I spoke to Dukett over the phone about her memoir, and what lessons the counterculture movement has for youth political culture today. As always, this interview has been condensed and edited for print. 

....

I guess the bigger question I'm leading to was to ask you about political differences between then and now. In some respects, it seems like the hippies won a lot of the cultural wars — say, in terms of pot being legal, and that multiculturalism is a normalized positive concept — but on the other hand, we're a very divided country now. We don't have a draft anymore, but we just use poverty as a draft. Likewise, I think Donald Trump and George W. Bush were both the antithesis of the '60s sentiment as far as leaders go. I was wondering what you kind of thought about the unfinished cultural revolution of that era?
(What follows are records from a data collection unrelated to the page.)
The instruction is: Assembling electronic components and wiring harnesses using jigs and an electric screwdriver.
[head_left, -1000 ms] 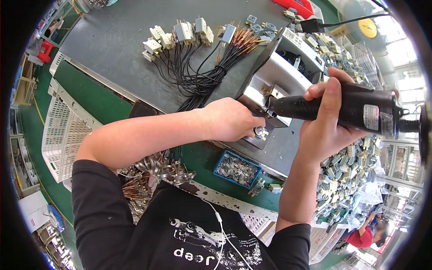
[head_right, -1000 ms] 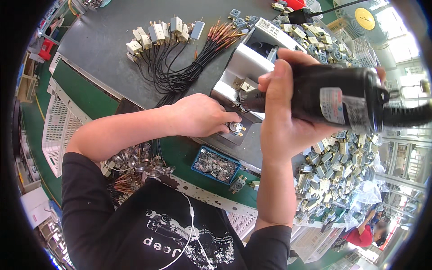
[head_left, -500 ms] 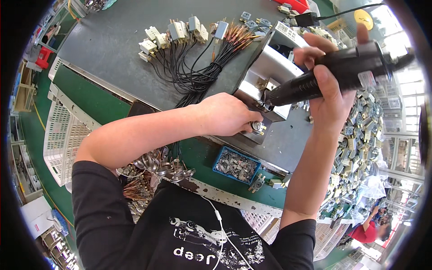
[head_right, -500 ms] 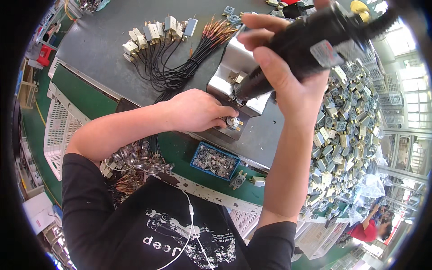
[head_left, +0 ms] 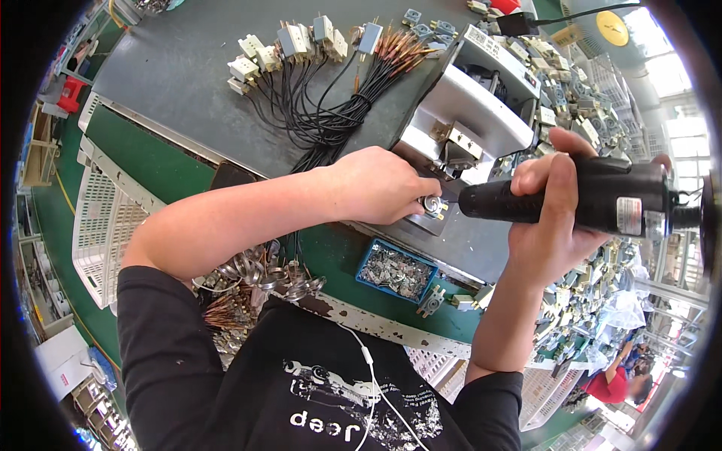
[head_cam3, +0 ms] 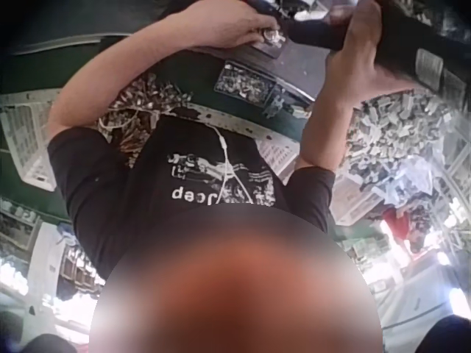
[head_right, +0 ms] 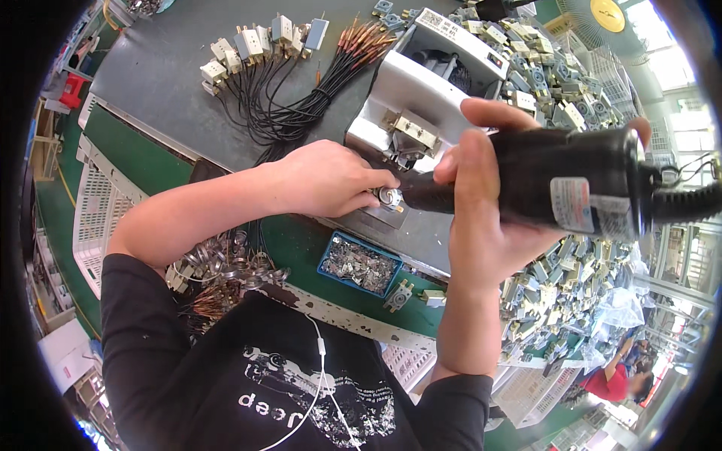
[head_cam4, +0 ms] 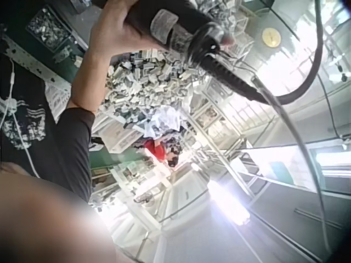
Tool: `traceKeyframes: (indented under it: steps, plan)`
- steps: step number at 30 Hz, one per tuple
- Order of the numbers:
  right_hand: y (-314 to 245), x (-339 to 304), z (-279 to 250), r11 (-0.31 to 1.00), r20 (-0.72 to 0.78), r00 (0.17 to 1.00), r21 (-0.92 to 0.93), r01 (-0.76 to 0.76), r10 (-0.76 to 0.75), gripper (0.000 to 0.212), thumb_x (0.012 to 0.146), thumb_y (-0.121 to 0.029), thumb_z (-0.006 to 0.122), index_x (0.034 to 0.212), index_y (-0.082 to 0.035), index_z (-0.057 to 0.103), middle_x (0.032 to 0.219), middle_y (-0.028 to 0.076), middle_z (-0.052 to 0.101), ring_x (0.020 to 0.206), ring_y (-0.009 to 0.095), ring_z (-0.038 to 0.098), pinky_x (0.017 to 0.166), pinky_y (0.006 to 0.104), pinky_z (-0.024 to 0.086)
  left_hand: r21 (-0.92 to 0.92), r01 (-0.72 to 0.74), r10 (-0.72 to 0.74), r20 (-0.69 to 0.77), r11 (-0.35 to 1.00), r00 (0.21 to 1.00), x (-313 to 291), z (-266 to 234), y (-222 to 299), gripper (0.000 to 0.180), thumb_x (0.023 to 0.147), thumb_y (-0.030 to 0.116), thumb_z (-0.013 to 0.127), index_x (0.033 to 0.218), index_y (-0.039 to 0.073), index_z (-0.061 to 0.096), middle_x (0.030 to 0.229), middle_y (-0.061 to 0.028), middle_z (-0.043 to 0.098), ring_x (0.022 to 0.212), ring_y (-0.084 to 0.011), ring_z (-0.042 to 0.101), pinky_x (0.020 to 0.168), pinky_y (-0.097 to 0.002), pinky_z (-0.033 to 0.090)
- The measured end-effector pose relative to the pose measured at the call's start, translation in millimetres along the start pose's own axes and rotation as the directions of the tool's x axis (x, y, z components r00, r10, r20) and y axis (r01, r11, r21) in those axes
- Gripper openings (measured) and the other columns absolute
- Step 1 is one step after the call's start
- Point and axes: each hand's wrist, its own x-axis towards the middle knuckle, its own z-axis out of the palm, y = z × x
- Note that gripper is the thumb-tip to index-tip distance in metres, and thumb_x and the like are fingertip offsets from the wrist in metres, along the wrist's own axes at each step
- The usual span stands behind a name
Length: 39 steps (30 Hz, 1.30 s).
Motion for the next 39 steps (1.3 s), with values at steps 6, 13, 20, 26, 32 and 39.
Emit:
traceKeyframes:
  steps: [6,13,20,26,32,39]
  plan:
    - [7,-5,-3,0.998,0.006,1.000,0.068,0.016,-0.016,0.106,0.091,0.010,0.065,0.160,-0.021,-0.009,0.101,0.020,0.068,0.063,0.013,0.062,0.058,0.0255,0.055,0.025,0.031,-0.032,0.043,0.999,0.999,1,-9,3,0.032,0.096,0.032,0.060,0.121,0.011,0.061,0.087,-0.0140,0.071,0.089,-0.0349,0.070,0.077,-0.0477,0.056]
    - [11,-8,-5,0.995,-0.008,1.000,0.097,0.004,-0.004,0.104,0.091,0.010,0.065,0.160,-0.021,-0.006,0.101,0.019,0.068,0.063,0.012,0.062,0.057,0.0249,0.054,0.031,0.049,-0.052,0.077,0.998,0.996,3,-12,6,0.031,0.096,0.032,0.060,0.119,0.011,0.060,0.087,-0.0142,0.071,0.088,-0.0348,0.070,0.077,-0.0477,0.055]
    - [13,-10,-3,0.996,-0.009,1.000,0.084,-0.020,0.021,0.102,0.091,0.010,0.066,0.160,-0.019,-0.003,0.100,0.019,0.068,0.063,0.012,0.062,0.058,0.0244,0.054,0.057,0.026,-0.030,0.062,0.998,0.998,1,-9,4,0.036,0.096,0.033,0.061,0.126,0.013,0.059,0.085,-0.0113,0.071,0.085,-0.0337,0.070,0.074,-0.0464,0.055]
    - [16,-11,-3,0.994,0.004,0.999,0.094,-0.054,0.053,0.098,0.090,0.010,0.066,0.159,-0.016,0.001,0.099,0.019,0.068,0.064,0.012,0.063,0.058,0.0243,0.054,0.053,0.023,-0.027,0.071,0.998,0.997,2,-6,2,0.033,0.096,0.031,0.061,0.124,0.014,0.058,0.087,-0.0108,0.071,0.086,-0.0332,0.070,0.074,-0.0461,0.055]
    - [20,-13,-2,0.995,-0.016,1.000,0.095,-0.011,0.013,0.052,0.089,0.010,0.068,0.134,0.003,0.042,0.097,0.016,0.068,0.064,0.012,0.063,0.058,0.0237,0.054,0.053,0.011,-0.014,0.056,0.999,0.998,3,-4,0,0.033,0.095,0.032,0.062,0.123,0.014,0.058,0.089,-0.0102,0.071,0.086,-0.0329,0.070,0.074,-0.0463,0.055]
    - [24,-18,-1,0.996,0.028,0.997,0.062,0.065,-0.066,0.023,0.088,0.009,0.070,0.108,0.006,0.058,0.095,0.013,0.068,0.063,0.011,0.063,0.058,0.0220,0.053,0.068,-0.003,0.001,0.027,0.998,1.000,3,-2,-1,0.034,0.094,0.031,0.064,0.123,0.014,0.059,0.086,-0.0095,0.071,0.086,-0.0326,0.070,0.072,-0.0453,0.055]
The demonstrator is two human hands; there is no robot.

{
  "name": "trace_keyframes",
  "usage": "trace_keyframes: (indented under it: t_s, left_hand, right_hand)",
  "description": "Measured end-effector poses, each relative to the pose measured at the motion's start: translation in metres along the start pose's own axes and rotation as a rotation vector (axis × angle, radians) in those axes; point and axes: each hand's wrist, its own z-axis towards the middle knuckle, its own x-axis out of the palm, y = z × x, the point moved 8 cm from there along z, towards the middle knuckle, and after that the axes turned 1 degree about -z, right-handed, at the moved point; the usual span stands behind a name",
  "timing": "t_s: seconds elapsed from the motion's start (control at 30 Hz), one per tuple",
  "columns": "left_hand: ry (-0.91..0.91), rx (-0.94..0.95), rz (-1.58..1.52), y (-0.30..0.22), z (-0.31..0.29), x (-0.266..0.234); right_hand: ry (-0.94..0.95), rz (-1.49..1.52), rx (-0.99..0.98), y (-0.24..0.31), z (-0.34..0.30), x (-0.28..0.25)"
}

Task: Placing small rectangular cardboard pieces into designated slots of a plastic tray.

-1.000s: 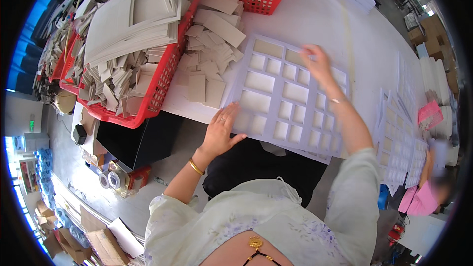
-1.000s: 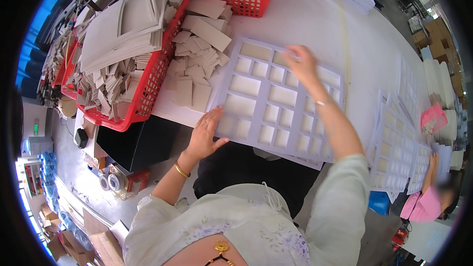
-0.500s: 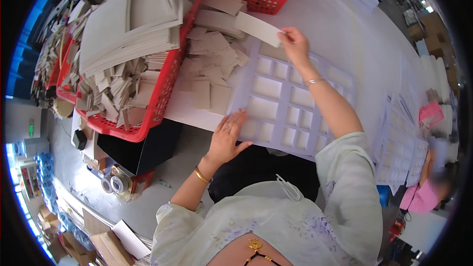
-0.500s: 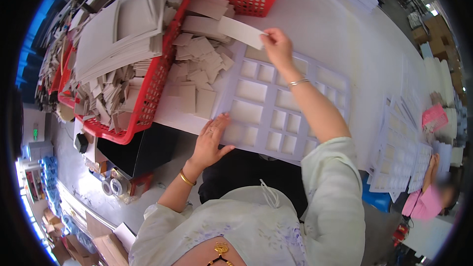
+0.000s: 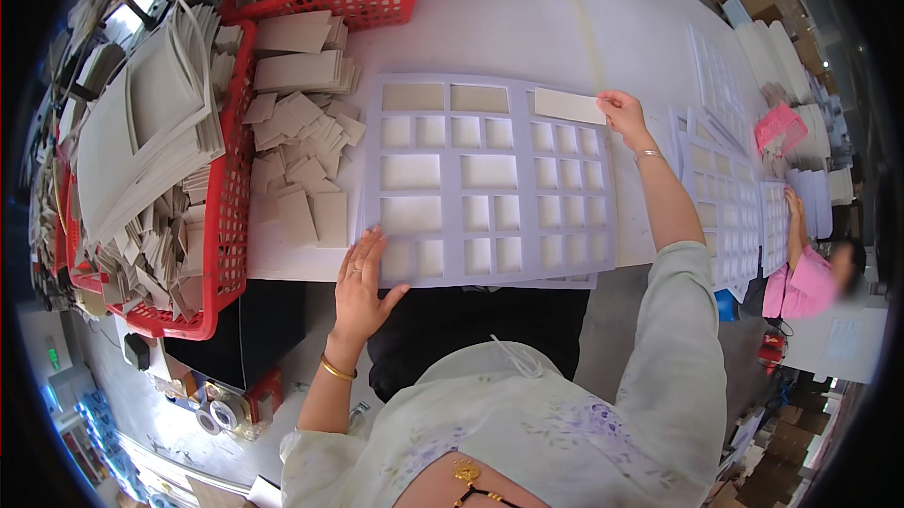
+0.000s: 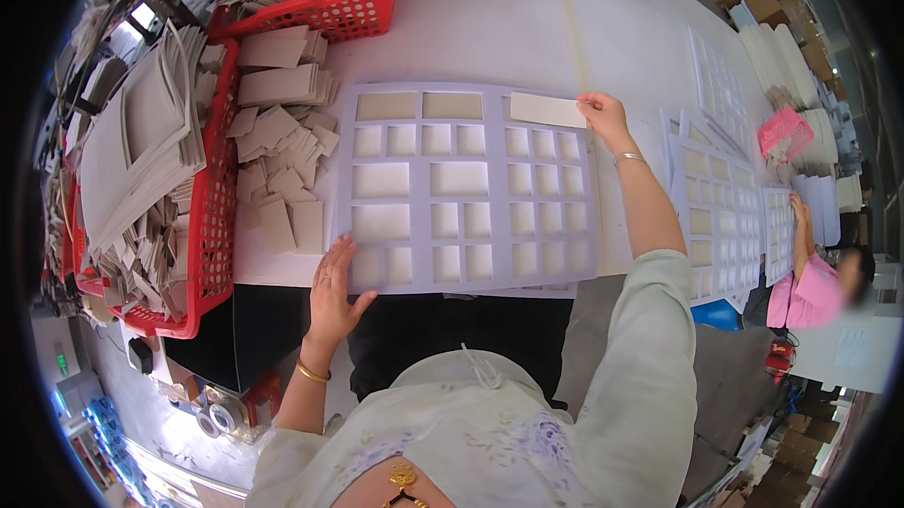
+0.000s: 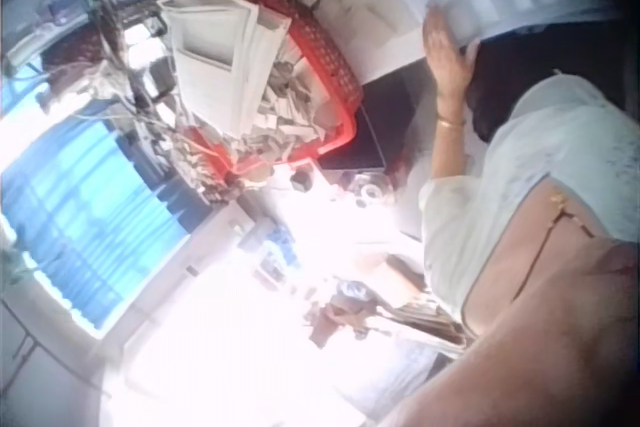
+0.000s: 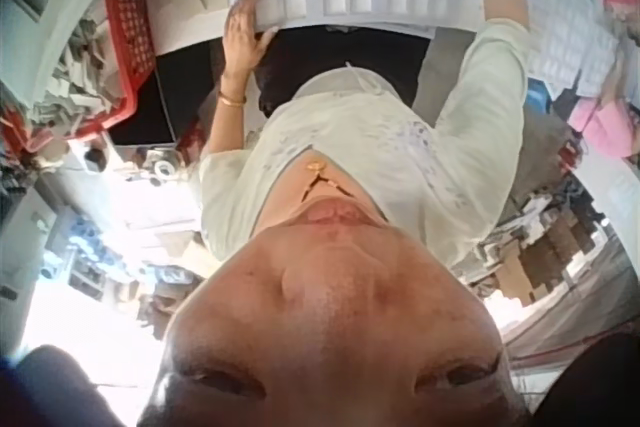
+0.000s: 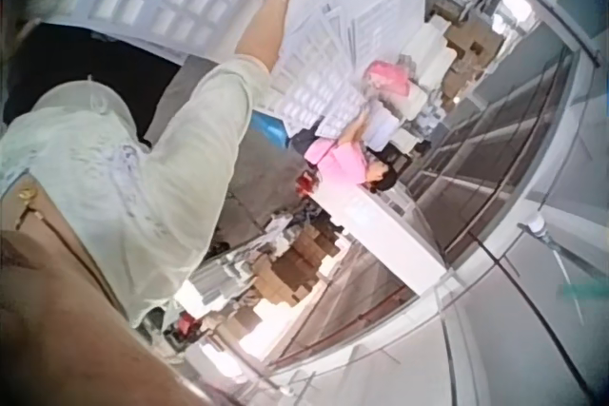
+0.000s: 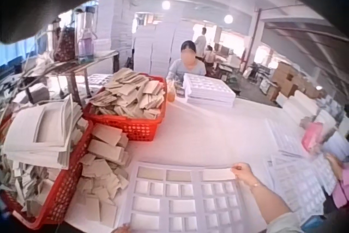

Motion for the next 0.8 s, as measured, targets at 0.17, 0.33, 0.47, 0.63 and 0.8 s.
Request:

Yeah, it's frustrating that a lot of the progress that seemed to be made during that time, in the beginning of things that became progress, seemed to have reversed. Abortion's a real big one, too. One of the things that did start, I think especially among the back-to-the-land people, is the whole idea of food being organic, and getting chemicals out of the food, and all that sort of thing. That has taken a strong hold, and survived the culture and grown and gotten more significant.

It's strange because I think our culture now, in a lot of ways, is much more liberal — and yet much more conservative. It was pretty polarized back then too. It was hugely polarized in a lot of ways.